TASK INSTRUCTIONS: Your answer should consist solely of the lines from the one holding "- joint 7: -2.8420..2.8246" through the final line of the entries, reproduced exactly and without pictures.
═════ PROVIDED DATA ═════
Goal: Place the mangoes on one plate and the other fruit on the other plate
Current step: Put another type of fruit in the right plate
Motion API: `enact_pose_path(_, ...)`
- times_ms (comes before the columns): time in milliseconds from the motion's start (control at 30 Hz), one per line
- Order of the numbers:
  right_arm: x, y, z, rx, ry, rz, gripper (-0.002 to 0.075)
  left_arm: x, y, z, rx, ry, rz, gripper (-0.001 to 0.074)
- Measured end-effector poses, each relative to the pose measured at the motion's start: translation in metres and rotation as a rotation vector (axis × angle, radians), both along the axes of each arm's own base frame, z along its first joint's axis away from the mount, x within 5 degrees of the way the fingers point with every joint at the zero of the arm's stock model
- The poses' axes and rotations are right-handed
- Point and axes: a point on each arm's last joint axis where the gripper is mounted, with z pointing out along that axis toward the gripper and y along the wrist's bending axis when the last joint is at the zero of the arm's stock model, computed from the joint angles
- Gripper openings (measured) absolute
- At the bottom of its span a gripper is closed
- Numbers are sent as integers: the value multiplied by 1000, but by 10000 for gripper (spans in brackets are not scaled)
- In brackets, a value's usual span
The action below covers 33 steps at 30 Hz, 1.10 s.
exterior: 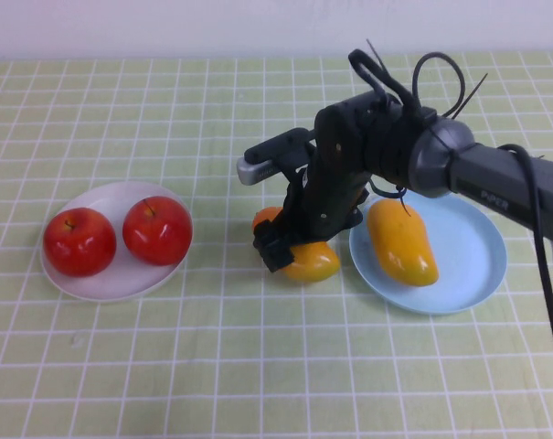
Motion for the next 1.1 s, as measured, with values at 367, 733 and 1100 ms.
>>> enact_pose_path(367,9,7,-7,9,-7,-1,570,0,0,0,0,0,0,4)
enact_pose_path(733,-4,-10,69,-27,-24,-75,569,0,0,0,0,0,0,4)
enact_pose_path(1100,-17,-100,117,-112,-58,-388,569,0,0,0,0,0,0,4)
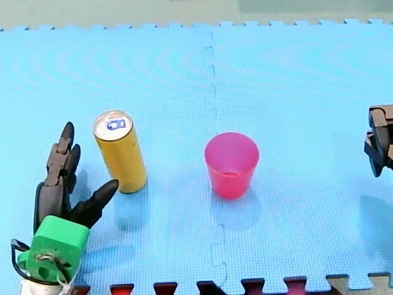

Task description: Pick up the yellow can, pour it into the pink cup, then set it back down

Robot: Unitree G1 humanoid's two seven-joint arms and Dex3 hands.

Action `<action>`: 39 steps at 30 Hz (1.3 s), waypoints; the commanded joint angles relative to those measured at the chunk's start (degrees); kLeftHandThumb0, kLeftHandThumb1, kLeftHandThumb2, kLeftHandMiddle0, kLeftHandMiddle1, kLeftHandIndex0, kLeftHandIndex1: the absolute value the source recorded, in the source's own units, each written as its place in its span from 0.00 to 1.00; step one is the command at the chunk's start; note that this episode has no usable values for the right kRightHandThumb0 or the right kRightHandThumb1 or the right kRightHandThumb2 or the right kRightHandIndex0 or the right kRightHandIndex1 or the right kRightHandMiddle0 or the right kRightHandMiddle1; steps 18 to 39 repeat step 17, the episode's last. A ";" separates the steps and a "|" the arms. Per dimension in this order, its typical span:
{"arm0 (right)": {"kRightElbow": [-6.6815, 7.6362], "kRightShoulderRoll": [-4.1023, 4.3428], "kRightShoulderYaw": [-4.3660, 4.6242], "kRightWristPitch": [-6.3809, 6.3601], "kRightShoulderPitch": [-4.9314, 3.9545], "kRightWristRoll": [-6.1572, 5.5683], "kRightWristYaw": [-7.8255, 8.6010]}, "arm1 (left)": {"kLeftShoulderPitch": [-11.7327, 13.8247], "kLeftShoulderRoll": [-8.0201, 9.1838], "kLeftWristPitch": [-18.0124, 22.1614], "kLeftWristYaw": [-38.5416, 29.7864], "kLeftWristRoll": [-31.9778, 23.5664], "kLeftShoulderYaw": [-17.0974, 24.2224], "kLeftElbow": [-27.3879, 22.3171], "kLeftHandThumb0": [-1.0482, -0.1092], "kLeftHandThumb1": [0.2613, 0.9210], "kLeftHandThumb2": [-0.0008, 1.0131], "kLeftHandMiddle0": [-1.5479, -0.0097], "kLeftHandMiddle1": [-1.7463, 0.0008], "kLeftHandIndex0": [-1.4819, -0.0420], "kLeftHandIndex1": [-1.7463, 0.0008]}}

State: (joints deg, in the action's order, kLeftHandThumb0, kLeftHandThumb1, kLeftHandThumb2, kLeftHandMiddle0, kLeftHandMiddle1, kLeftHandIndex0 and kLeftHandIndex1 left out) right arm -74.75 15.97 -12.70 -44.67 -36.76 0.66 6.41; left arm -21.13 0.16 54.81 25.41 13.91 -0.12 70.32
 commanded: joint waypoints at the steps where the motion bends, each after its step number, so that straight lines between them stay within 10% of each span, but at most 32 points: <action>1: -0.09 -0.07 -0.19 -0.34 -0.17 -0.01 -0.24 | 0.09 0.38 -0.22 -0.04 -0.24 0.14 -0.26 0.00 1.00 0.02 0.86 1.00 0.95 1.00; 39: -0.31 -0.27 -0.58 -0.39 -0.30 0.10 -0.27 | -0.61 0.32 -2.35 1.01 0.20 -0.20 -0.21 0.00 1.00 0.03 0.86 1.00 0.95 1.00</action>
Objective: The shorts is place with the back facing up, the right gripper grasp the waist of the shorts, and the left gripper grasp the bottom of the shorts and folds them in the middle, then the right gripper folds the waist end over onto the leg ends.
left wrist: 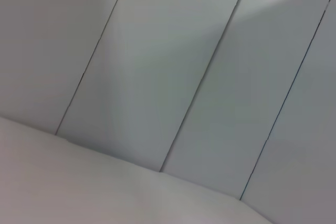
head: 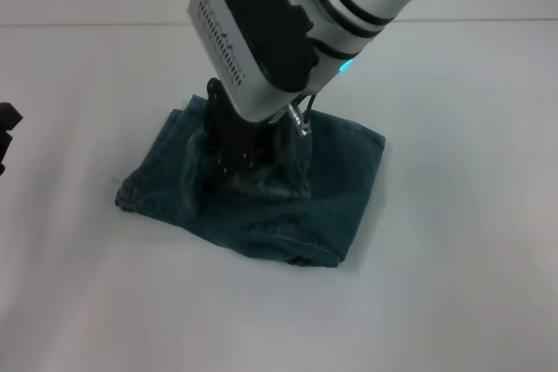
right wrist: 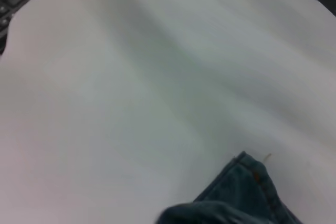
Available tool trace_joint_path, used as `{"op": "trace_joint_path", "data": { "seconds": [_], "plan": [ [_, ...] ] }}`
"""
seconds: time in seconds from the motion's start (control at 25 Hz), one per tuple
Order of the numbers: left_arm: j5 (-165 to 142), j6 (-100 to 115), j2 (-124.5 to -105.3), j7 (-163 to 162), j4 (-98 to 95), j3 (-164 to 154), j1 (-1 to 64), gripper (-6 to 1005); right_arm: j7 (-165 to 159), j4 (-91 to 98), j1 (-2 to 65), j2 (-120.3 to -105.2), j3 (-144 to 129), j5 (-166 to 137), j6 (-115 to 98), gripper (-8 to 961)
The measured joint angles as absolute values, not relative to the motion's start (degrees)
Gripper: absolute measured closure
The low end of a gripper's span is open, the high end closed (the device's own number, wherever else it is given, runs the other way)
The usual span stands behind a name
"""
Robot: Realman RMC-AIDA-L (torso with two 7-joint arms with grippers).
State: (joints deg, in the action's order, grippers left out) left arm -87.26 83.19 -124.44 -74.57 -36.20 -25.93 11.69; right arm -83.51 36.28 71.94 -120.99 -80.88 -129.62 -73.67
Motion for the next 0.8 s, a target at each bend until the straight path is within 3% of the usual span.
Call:
{"op": "trace_joint_path", "data": {
  "seconds": [0.2, 0.52, 0.8],
  "plan": [
    [-87.3, 82.7, -124.33, -74.4, -34.7, -26.0, 12.4, 999, -81.3, 36.9, 71.3, -120.86, -82.3, -127.6, -72.4, 775],
    [-87.3, 82.5, -124.09, -74.1, -34.5, -26.3, 13.3, 998, -81.5, 38.0, 68.5, -120.02, -79.5, -123.9, -73.0, 442],
    [-88.0, 83.5, -124.0, -72.3, -35.4, -26.9, 13.6, 992, -87.3, 46.2, 58.9, -119.66, -70.8, -122.4, -76.0, 131]
  ]
}}
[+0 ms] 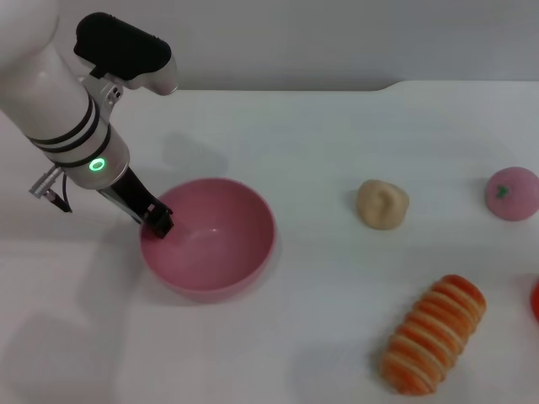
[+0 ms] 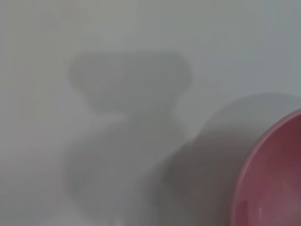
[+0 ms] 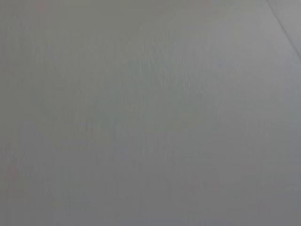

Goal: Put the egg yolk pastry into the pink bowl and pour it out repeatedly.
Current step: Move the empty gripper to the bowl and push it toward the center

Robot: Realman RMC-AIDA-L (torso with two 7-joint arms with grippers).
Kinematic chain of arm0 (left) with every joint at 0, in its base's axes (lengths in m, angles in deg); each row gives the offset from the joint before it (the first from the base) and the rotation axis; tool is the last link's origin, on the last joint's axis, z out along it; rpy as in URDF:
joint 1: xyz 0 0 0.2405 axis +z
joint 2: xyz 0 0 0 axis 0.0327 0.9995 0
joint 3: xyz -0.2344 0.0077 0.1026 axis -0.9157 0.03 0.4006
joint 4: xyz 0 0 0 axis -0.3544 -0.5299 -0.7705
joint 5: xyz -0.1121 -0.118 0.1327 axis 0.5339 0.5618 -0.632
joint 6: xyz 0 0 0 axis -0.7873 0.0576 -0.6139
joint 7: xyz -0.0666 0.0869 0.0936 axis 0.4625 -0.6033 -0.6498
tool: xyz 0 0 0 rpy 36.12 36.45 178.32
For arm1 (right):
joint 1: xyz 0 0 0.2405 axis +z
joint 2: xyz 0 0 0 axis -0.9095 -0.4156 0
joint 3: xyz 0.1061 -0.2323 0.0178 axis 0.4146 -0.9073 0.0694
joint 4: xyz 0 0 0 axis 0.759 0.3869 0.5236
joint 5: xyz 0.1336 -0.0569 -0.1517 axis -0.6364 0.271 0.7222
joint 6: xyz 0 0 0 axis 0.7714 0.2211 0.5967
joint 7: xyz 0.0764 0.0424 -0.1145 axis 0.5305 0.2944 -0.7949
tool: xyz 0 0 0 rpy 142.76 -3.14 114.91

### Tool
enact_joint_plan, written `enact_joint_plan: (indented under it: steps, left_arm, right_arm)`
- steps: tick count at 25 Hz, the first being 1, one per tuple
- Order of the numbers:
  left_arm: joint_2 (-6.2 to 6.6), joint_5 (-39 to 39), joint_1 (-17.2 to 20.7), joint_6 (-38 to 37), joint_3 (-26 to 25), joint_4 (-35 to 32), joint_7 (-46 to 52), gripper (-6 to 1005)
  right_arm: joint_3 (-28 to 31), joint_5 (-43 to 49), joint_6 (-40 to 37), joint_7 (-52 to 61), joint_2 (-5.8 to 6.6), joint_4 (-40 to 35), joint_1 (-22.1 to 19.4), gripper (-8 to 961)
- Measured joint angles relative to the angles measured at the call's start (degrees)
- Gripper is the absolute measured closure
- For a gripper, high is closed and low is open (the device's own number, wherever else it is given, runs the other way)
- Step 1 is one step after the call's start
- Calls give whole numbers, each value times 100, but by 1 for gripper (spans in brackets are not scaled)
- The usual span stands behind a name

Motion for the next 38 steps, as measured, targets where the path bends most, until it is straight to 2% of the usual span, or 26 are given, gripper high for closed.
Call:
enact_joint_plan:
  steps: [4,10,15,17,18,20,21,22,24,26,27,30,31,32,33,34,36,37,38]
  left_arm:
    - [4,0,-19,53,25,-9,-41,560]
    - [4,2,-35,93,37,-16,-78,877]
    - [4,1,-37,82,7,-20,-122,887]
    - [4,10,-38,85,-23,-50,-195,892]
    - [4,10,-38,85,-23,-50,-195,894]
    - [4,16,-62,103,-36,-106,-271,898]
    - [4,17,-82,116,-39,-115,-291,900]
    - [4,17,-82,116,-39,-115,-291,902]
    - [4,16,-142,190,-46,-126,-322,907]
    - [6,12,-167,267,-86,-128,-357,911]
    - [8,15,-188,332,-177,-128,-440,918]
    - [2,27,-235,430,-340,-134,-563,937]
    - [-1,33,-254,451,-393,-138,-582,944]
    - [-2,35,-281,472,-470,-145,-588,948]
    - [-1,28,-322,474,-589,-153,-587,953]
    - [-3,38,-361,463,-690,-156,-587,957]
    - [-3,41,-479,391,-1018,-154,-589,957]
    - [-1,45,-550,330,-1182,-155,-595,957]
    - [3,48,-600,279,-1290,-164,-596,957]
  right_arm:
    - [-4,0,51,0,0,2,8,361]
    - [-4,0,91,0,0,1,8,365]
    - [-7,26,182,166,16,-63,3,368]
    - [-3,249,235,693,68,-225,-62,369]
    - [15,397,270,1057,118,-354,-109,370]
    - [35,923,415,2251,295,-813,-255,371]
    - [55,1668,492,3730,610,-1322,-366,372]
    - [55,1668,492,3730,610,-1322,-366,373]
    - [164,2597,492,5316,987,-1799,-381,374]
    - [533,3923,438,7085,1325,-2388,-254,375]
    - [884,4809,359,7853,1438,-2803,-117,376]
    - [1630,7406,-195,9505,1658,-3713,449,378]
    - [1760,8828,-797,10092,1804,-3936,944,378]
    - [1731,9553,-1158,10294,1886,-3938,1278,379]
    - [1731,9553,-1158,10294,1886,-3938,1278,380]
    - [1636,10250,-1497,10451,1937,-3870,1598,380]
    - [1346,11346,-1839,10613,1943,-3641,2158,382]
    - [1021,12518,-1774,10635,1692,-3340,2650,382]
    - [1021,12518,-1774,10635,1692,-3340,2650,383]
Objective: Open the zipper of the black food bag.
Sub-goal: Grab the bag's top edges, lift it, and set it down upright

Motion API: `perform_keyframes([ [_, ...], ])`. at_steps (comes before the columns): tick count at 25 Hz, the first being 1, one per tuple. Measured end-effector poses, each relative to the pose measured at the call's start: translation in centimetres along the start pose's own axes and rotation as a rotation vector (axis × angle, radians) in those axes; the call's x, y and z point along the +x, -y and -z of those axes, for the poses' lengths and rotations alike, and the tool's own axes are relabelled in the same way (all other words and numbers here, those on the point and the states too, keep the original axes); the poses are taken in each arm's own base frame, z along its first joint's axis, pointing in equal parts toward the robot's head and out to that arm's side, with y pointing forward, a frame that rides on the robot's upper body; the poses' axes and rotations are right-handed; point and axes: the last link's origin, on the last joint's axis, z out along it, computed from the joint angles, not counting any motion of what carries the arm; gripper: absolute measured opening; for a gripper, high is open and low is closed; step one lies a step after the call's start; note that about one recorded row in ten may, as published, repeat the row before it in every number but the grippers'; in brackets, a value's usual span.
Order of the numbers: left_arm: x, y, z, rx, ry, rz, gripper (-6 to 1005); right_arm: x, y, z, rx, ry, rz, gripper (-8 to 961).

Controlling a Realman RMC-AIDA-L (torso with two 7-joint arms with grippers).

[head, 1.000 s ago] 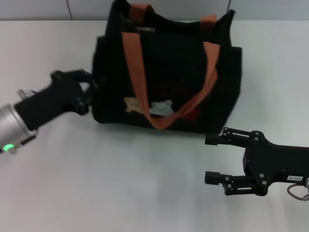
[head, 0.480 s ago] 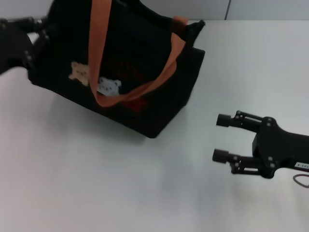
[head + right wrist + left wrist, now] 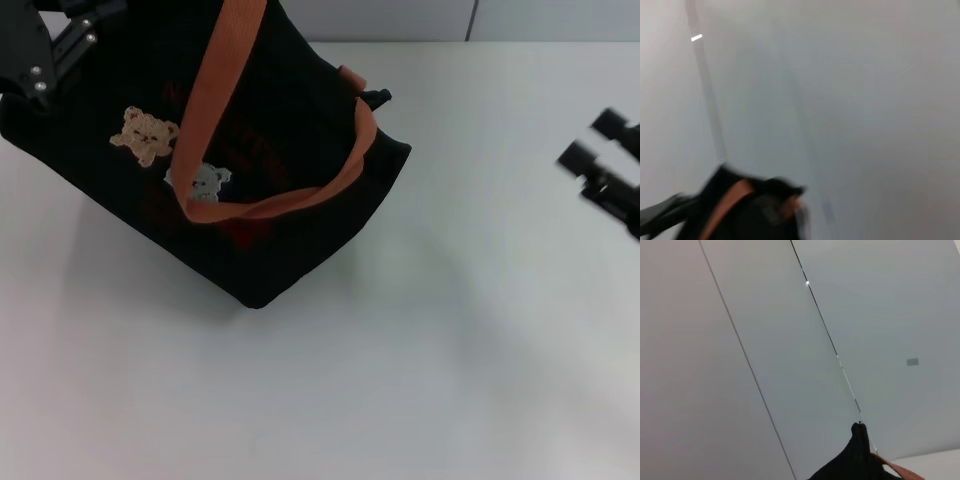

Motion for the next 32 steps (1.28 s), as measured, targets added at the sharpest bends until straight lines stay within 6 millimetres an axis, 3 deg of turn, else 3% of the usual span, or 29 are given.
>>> perform_keyframes([
  [8, 0.3, -0.4, -0.4, -0.040, 0.014, -0.036, 98, -0.1, 0.9, 1.0, 0.137, 0.085, -0.022, 820],
  [19, -0.1, -4.4, -5.4, -0.275, 0.007, -0.037, 95, -0.3, 1.1, 1.1, 0.190, 0.123, 0.099, 822],
  [26, -0.2, -5.9, -7.8, -0.372, -0.023, -0.008, 92, 0.9, -0.1, 1.3, 0.232, 0.100, 0.515, 821],
  [29, -0.6, -6.1, -8.9, -0.385, -0.029, 0.026, 92, 2.9, -2.9, 0.5, 0.293, 0.095, 0.886, 821],
  [32, -0.8, -6.3, -9.2, -0.388, -0.033, 0.034, 92, 3.6, -4.2, -0.1, 0.319, 0.095, 1.022, 821],
])
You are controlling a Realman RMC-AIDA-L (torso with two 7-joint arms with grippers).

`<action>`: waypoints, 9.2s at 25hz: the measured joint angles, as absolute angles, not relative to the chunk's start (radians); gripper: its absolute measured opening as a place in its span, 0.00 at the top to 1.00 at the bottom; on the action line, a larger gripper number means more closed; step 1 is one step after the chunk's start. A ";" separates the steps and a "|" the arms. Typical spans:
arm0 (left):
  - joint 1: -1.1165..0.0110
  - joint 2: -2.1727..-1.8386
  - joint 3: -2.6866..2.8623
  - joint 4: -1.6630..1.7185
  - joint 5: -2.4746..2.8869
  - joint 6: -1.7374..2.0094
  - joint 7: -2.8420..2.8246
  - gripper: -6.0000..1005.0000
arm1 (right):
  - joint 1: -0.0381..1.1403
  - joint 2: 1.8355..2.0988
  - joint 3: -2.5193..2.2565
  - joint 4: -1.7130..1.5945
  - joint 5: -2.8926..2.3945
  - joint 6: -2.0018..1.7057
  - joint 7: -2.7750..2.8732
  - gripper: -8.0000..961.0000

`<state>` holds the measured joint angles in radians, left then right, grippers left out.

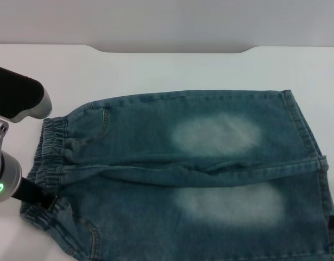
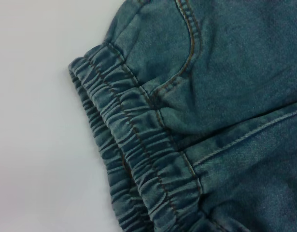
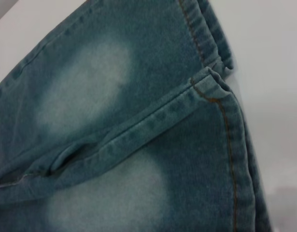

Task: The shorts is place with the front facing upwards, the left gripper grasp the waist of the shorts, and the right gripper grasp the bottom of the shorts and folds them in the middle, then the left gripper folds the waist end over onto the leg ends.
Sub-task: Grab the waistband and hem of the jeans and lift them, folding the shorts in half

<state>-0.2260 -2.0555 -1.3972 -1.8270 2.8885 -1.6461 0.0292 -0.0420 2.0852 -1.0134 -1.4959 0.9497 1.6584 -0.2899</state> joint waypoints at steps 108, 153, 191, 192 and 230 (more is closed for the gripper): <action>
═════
FINAL ANSWER:
  - joint 7: -2.8420..2.8246
  - gripper: -6.0000..1005.0000
arm1 (right):
  - joint 1: -0.0381..1.1403
  - joint 2: 1.8355..2.0988
  - joint 3: -2.5193..2.2565
  - joint 4: -1.7130..1.5945
  - joint 5: -2.8926..2.3945
  - joint 6: -2.0018..1.7057
  - joint 7: -2.7750..2.8732
  - gripper: -8.0000..961.0000

`<state>` holds the measured joint angles in radians, left then right, grippers left out.


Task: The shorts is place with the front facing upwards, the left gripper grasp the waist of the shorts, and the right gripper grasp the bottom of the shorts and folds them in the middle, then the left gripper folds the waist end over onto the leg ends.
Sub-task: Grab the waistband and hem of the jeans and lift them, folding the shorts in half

<state>-0.2260 -2.0555 -1.3972 -1.8270 2.8885 -1.6461 0.0292 -0.0420 2.0852 -1.0134 -1.4959 0.9497 1.6584 -0.2899</state> joint waypoints at steps 108, 153, 191, 192 and 230 (more is closed for the gripper): <action>

What the exercise required is now complete.